Which lines in the records below contain the word "folder"? Copy each one out.

Record excerpts Block Start

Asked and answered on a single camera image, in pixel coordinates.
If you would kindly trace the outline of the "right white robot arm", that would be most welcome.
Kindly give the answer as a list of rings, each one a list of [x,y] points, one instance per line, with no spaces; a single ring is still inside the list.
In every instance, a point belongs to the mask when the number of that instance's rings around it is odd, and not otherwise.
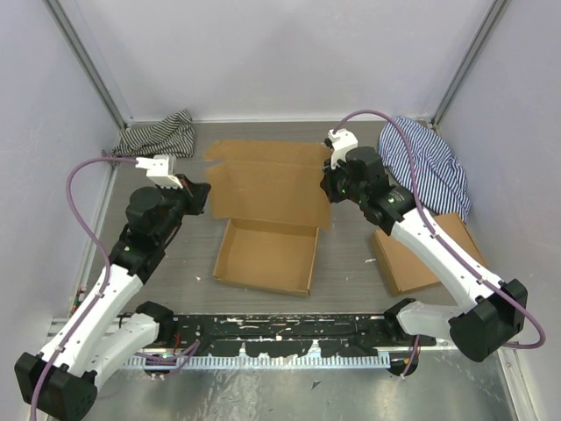
[[[413,194],[390,184],[371,146],[330,145],[321,187],[332,203],[349,200],[365,219],[410,250],[455,300],[453,306],[404,299],[386,311],[387,339],[405,346],[416,335],[451,341],[468,359],[482,362],[518,334],[528,291],[503,281],[455,242]]]

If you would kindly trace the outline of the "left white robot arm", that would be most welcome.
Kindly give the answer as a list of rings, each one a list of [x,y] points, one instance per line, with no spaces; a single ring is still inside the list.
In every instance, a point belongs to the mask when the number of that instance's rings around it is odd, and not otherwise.
[[[105,334],[163,261],[184,217],[204,211],[210,185],[185,175],[172,179],[173,187],[142,187],[131,194],[127,223],[96,285],[55,338],[37,354],[18,358],[15,373],[31,419],[38,411],[58,420],[84,419],[99,389],[133,354],[174,342],[174,313],[153,302],[142,303],[126,324]]]

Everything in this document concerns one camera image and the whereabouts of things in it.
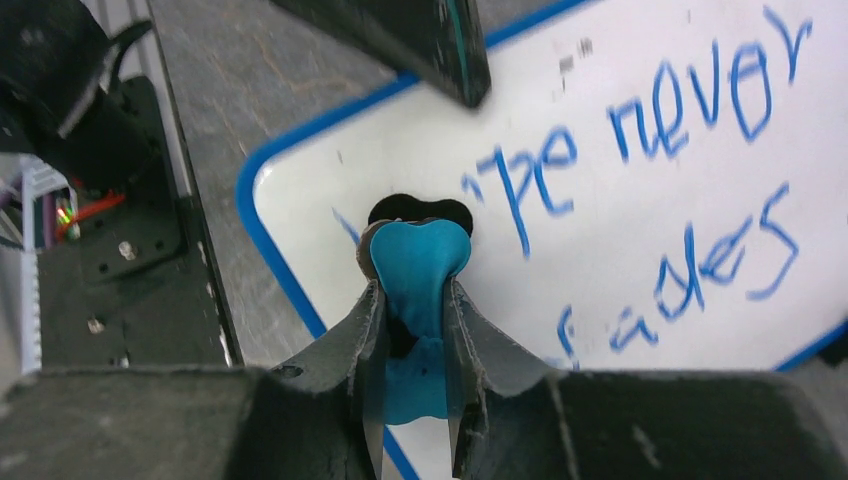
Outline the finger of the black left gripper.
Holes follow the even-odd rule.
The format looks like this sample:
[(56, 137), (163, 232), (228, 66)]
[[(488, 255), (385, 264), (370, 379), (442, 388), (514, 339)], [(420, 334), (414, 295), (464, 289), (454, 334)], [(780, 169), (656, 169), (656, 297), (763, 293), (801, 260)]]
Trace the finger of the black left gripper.
[(273, 4), (397, 72), (477, 109), (491, 74), (472, 0), (275, 0)]

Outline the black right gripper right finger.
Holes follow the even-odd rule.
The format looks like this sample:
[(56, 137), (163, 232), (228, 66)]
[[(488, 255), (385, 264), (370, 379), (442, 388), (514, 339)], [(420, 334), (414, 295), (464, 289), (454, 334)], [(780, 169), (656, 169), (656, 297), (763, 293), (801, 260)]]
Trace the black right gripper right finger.
[(443, 289), (459, 479), (843, 479), (811, 400), (764, 371), (567, 371)]

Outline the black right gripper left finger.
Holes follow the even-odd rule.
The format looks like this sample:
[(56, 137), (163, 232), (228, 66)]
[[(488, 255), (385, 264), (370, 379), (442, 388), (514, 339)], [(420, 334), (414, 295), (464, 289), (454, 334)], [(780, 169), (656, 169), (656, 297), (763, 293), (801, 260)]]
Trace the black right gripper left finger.
[(60, 369), (1, 401), (5, 479), (377, 479), (387, 305), (376, 281), (283, 364)]

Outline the blue-framed whiteboard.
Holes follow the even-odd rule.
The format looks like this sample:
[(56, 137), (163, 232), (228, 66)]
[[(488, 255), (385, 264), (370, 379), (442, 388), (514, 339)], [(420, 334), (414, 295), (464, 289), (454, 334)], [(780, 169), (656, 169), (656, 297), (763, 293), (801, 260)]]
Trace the blue-framed whiteboard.
[[(846, 331), (845, 2), (560, 1), (489, 44), (476, 112), (405, 77), (249, 157), (241, 219), (314, 341), (398, 193), (470, 210), (451, 279), (560, 370), (782, 376)], [(383, 439), (454, 477), (448, 406)]]

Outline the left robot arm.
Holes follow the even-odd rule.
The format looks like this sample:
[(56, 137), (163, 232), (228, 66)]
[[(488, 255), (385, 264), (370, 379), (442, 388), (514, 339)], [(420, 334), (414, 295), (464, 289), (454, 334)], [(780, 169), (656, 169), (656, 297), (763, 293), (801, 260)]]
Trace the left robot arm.
[[(491, 75), (472, 1), (283, 1), (280, 8), (457, 103), (477, 108)], [(137, 189), (155, 155), (111, 101), (142, 20), (108, 35), (79, 1), (1, 5), (1, 149), (39, 157), (84, 192)]]

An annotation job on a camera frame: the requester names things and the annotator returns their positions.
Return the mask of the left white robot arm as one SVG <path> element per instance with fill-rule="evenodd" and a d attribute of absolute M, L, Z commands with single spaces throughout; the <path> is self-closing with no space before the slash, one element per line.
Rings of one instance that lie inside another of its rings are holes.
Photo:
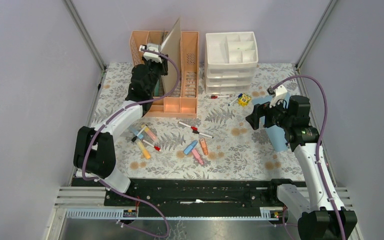
<path fill-rule="evenodd" d="M 83 126 L 77 132 L 73 164 L 86 181 L 102 181 L 114 189 L 116 199 L 124 206 L 132 204 L 135 192 L 130 179 L 118 170 L 115 139 L 151 109 L 155 88 L 168 74 L 168 62 L 144 60 L 132 68 L 127 96 L 115 113 L 94 127 Z"/>

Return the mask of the light blue folder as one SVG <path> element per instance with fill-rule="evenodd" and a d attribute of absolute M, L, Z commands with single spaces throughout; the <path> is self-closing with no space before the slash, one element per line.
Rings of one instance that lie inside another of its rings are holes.
<path fill-rule="evenodd" d="M 273 97 L 270 95 L 267 95 L 264 97 L 257 97 L 257 98 L 252 100 L 252 104 L 253 105 L 264 104 L 266 102 L 270 102 L 272 100 L 272 98 Z M 265 130 L 274 151 L 275 152 L 287 151 L 289 149 L 289 147 L 287 146 L 287 142 L 285 140 L 285 131 L 281 127 L 278 127 L 276 125 L 269 127 L 269 128 L 263 127 L 264 123 L 265 123 L 265 118 L 261 117 L 259 129 Z"/>

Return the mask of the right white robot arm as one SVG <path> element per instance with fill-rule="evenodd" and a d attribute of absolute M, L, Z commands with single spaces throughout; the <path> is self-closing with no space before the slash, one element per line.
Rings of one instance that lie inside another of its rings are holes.
<path fill-rule="evenodd" d="M 347 240 L 358 219 L 347 210 L 335 189 L 319 145 L 319 131 L 310 125 L 310 100 L 293 95 L 288 101 L 279 99 L 255 104 L 245 119 L 254 130 L 260 126 L 283 129 L 284 138 L 297 158 L 307 187 L 308 198 L 299 193 L 293 183 L 282 183 L 267 191 L 267 201 L 273 206 L 282 203 L 297 220 L 302 240 Z"/>

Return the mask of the teal folder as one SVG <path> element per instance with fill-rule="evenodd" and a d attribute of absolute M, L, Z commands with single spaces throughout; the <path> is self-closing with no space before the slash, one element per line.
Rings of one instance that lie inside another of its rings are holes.
<path fill-rule="evenodd" d="M 154 92 L 153 92 L 154 97 L 160 97 L 161 96 L 161 91 L 162 91 L 161 88 L 163 88 L 162 85 L 163 85 L 163 83 L 162 83 L 162 80 L 160 78 L 157 81 Z"/>

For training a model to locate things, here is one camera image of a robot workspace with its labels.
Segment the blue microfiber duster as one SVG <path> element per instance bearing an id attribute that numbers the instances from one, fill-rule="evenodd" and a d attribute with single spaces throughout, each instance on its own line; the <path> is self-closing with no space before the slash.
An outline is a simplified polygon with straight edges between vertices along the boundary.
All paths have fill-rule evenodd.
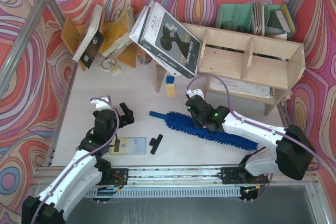
<path id="1" fill-rule="evenodd" d="M 178 112 L 161 114 L 158 112 L 150 111 L 149 115 L 155 118 L 163 119 L 166 126 L 172 130 L 183 132 L 191 136 L 197 136 L 208 141 L 216 142 L 223 145 L 234 146 L 246 151 L 255 151 L 258 147 L 257 143 L 241 136 L 222 132 L 210 133 L 204 127 L 197 128 L 194 125 L 192 118 L 185 114 L 181 114 Z"/>

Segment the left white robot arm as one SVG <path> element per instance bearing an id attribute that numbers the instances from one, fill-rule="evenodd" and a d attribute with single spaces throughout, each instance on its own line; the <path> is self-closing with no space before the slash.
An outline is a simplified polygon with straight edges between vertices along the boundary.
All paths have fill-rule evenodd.
<path id="1" fill-rule="evenodd" d="M 134 123 L 133 111 L 125 103 L 120 115 L 109 98 L 90 100 L 95 104 L 94 126 L 80 142 L 74 157 L 58 177 L 38 196 L 28 196 L 22 205 L 22 223 L 65 223 L 76 205 L 94 186 L 127 184 L 128 169 L 114 169 L 103 158 L 115 140 L 117 130 Z"/>

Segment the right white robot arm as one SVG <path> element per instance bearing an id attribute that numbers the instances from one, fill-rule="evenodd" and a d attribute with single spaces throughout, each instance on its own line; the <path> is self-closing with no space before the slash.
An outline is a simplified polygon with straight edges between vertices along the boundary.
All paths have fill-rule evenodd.
<path id="1" fill-rule="evenodd" d="M 228 107 L 213 108 L 200 95 L 189 98 L 186 106 L 197 128 L 243 137 L 261 147 L 259 153 L 246 155 L 241 161 L 239 175 L 242 179 L 265 173 L 303 179 L 315 150 L 298 126 L 285 128 L 260 123 Z"/>

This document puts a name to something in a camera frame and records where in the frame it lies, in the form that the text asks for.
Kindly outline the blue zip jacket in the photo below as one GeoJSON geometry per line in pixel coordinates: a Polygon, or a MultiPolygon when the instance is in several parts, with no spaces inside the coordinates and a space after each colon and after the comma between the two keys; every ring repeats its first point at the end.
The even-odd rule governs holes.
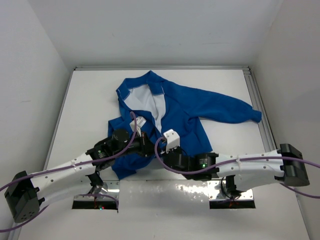
{"type": "Polygon", "coordinates": [[[211,152],[210,140],[201,119],[240,124],[259,123],[262,113],[246,102],[228,95],[187,87],[169,81],[153,71],[125,78],[116,89],[120,117],[108,121],[108,136],[117,129],[133,133],[130,113],[145,119],[141,130],[152,143],[173,129],[187,155],[211,152]]]}

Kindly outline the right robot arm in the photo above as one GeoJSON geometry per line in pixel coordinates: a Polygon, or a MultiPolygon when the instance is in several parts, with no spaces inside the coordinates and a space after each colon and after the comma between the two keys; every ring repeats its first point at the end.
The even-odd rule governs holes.
{"type": "Polygon", "coordinates": [[[162,153],[161,160],[167,170],[187,180],[221,179],[220,191],[228,199],[264,185],[305,187],[310,184],[302,153],[288,143],[270,152],[238,156],[215,152],[188,156],[176,147],[162,153]]]}

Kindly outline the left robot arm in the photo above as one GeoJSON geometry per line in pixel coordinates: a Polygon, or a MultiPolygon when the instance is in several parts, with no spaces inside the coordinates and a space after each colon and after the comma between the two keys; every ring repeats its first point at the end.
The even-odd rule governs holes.
{"type": "Polygon", "coordinates": [[[116,130],[80,156],[49,170],[17,173],[4,193],[15,223],[32,219],[44,207],[73,195],[86,195],[103,184],[99,172],[116,158],[137,154],[149,157],[154,144],[145,132],[129,134],[116,130]]]}

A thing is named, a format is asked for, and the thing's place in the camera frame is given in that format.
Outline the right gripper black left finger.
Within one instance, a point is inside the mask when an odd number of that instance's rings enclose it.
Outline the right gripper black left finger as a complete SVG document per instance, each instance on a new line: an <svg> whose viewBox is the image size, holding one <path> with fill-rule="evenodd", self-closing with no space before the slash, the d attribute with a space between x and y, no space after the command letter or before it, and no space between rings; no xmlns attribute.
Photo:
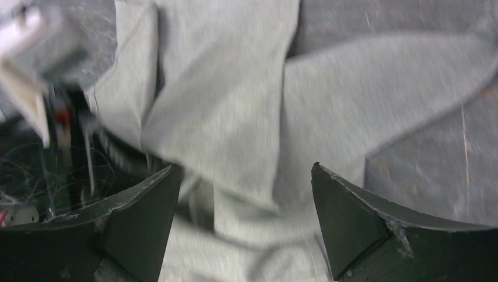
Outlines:
<svg viewBox="0 0 498 282"><path fill-rule="evenodd" d="M1 228L1 280L94 281L109 261L136 281L157 281L182 177L169 166L47 223Z"/></svg>

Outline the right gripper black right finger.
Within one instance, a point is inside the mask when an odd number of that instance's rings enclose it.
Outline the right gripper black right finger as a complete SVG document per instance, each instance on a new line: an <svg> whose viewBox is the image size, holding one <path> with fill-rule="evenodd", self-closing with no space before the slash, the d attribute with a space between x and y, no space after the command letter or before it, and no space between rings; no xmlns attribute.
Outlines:
<svg viewBox="0 0 498 282"><path fill-rule="evenodd" d="M496 281L497 228L386 200L316 163L312 192L336 281Z"/></svg>

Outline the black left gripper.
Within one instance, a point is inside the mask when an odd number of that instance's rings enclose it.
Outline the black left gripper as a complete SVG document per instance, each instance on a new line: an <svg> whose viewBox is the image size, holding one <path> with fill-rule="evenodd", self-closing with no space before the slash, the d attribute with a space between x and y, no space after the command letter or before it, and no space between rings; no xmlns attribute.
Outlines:
<svg viewBox="0 0 498 282"><path fill-rule="evenodd" d="M168 167L111 135L77 89L54 90L42 104L47 145L1 99L2 226L171 224L171 190L160 185Z"/></svg>

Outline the grey cloth napkin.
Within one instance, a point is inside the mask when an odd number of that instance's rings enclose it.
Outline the grey cloth napkin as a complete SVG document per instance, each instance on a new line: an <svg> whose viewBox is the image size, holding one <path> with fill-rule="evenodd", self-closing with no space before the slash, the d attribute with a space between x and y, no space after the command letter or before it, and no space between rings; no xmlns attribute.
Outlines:
<svg viewBox="0 0 498 282"><path fill-rule="evenodd" d="M185 170L160 281L335 281L319 163L497 228L496 1L116 1L87 90L113 136Z"/></svg>

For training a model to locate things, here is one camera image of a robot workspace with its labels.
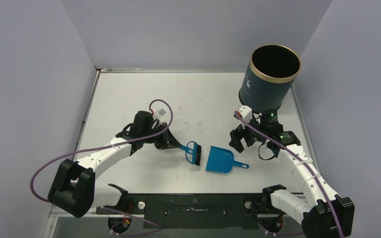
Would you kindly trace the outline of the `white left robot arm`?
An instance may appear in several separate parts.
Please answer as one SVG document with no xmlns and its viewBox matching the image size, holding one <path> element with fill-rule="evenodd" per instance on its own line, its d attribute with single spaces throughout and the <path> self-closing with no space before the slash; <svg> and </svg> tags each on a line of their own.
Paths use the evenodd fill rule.
<svg viewBox="0 0 381 238">
<path fill-rule="evenodd" d="M 112 183 L 97 186 L 96 180 L 144 144 L 153 144 L 158 150 L 180 148 L 180 143 L 167 129 L 168 124 L 162 121 L 165 114 L 164 109 L 154 113 L 139 111 L 133 123 L 116 134 L 104 149 L 75 161 L 62 161 L 48 194 L 50 203 L 77 218 L 101 206 L 123 213 L 128 207 L 128 199 L 122 196 L 125 190 Z"/>
</svg>

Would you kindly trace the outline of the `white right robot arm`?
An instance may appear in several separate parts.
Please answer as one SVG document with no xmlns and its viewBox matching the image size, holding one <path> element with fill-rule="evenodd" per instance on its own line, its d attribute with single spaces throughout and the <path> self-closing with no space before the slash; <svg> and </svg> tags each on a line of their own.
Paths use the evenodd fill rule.
<svg viewBox="0 0 381 238">
<path fill-rule="evenodd" d="M 230 133 L 231 146 L 242 152 L 242 140 L 247 146 L 262 142 L 287 168 L 305 197 L 301 200 L 283 186 L 271 186 L 263 190 L 266 195 L 261 198 L 262 209 L 268 213 L 278 209 L 289 215 L 302 226 L 307 238 L 351 236 L 354 202 L 350 197 L 342 197 L 327 183 L 298 137 L 292 131 L 283 130 L 276 112 L 262 114 L 257 120 L 251 111 L 235 110 L 234 117 L 241 124 Z"/>
</svg>

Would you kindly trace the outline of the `blue hand brush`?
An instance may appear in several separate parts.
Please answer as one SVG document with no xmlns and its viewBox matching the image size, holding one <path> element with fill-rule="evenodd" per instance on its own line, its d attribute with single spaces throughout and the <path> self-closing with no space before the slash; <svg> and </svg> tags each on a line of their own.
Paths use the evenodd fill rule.
<svg viewBox="0 0 381 238">
<path fill-rule="evenodd" d="M 185 159 L 192 165 L 200 166 L 202 147 L 195 141 L 189 141 L 181 145 L 180 149 L 185 152 Z"/>
</svg>

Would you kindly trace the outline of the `blue plastic dustpan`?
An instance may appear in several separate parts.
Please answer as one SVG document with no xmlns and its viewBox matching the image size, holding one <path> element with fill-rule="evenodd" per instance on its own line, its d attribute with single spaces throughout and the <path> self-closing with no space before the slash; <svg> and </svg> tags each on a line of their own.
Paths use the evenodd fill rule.
<svg viewBox="0 0 381 238">
<path fill-rule="evenodd" d="M 233 167 L 248 169 L 249 165 L 234 160 L 232 151 L 211 146 L 205 170 L 213 173 L 227 174 Z"/>
</svg>

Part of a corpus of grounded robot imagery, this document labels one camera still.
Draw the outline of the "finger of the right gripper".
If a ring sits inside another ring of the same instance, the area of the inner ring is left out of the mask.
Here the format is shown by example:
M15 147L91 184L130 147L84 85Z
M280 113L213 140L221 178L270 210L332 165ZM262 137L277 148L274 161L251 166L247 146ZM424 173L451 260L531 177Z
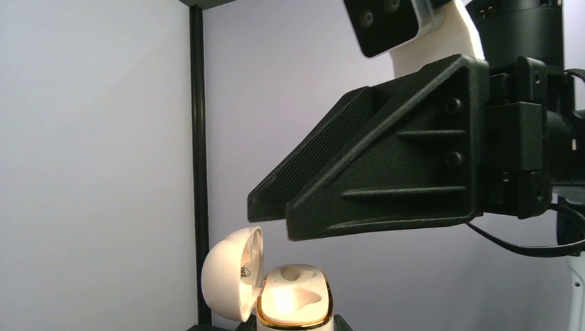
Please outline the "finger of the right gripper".
M248 194L252 223L286 218L286 205L395 92L366 86L343 95L310 133Z

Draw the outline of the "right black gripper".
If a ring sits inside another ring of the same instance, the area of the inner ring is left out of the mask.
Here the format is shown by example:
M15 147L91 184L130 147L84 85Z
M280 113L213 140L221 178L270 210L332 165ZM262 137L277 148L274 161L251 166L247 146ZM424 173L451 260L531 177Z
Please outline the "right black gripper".
M454 55L370 87L374 115L288 204L288 238L520 219L576 195L575 80L530 57Z

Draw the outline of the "white square charging case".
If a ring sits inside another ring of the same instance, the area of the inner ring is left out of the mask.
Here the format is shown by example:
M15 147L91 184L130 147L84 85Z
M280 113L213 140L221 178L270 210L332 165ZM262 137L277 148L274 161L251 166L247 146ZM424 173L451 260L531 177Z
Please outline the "white square charging case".
M204 300L231 321L254 319L257 330L334 330L334 301L321 269L281 265L264 272L259 226L224 237L208 253L201 272Z

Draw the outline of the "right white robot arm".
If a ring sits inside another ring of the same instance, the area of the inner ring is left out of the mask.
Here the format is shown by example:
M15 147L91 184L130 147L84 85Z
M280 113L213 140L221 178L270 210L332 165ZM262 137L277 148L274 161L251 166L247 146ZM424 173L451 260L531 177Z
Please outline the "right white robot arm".
M364 56L393 80L347 92L248 195L251 222L304 241L557 213L570 330L584 329L584 112L564 65L561 1L346 1Z

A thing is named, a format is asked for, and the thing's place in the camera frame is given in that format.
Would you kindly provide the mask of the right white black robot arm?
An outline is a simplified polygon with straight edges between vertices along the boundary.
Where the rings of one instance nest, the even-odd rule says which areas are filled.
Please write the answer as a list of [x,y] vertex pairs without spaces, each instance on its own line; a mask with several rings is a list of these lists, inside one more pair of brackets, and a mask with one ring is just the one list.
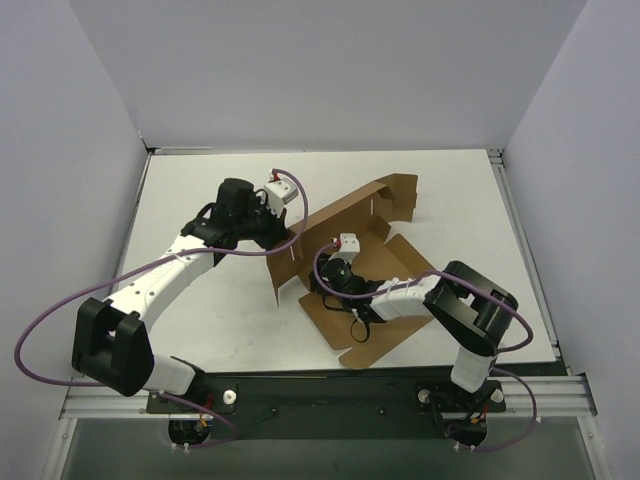
[[354,316],[365,328],[372,324],[432,316],[458,342],[450,379],[468,393],[485,383],[513,316],[501,306],[518,309],[516,298],[476,270],[451,261],[439,274],[405,281],[367,280],[352,271],[351,262],[334,253],[319,253],[312,264],[311,291],[335,298],[339,312]]

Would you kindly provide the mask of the brown cardboard box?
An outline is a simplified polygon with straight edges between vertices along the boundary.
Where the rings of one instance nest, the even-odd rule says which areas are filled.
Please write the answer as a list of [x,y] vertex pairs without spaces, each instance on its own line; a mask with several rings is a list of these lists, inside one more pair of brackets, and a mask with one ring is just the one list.
[[383,322],[361,297],[431,267],[402,235],[390,233],[392,222],[412,220],[417,184],[415,174],[394,173],[360,187],[293,225],[300,239],[266,260],[275,290],[292,278],[304,284],[298,303],[346,368],[372,366],[433,319]]

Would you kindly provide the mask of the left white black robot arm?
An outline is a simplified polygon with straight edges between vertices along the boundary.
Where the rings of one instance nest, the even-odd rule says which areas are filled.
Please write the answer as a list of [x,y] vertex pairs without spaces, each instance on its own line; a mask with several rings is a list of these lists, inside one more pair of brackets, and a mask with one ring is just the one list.
[[73,368],[131,396],[165,391],[183,411],[204,402],[195,366],[154,354],[149,332],[169,305],[199,276],[217,266],[241,241],[272,251],[287,240],[286,207],[300,193],[289,178],[273,174],[262,188],[227,178],[215,201],[181,229],[163,264],[141,274],[104,300],[85,300],[76,318]]

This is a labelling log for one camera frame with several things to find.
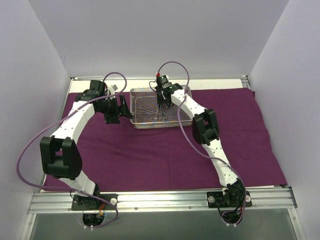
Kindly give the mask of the purple cloth wrap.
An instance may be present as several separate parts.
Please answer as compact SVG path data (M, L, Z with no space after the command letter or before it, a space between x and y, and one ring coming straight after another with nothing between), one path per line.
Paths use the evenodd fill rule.
M216 112L222 148L246 187L286 185L253 91L193 90ZM95 114L77 142L83 171L103 192L219 188L220 181L192 127L136 129L127 118L105 124Z

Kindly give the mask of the metal mesh instrument tray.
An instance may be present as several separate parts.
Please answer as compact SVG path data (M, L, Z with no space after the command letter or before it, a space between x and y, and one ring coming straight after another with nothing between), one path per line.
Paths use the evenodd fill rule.
M158 105L159 94L149 87L130 90L130 122L136 129L178 127L178 106Z

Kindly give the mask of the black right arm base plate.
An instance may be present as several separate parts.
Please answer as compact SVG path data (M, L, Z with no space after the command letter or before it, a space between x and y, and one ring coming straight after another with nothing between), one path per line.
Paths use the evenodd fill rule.
M206 192L206 201L209 208L236 208L243 206L243 200L245 200L246 207L252 207L253 203L251 195L246 191L245 198L244 193L241 191L235 191L234 193L223 191L208 191Z

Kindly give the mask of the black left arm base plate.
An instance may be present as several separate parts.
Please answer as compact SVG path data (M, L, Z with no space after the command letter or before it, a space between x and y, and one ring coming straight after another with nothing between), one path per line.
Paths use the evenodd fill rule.
M116 193L103 193L99 197L110 202L115 206L117 205L118 194ZM109 203L105 203L96 198L75 194L73 196L71 209L73 211L90 211L90 210L113 210L114 208Z

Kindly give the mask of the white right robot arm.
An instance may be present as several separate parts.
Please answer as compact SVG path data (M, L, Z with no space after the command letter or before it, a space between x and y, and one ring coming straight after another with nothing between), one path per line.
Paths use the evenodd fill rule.
M179 84L166 84L165 88L157 86L157 100L160 105L178 106L177 117L181 121L180 111L183 111L192 119L192 136L194 141L206 151L203 157L210 159L219 183L222 186L222 200L227 206L234 206L240 200L246 199L246 188L231 167L223 150L220 130L216 113L213 109L205 108L186 94L186 88Z

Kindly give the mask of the steel surgical scissors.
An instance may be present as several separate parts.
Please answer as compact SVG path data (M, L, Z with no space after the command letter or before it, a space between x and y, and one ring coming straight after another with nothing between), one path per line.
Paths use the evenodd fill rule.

Record excerpts Block End

Expected answer =>
Return the mask of the light blue folder as one SVG <path> element per instance with fill-rule="evenodd" and a d attribute of absolute M, L, Z commands with single spaces throughout; the <path> is self-closing with no space before the slash, one element per line.
Return the mask of the teal folder as one SVG <path> element per instance with fill-rule="evenodd" and a d attribute of absolute M, L, Z commands with single spaces throughout; the <path> is self-closing with no space before the slash, one element per line.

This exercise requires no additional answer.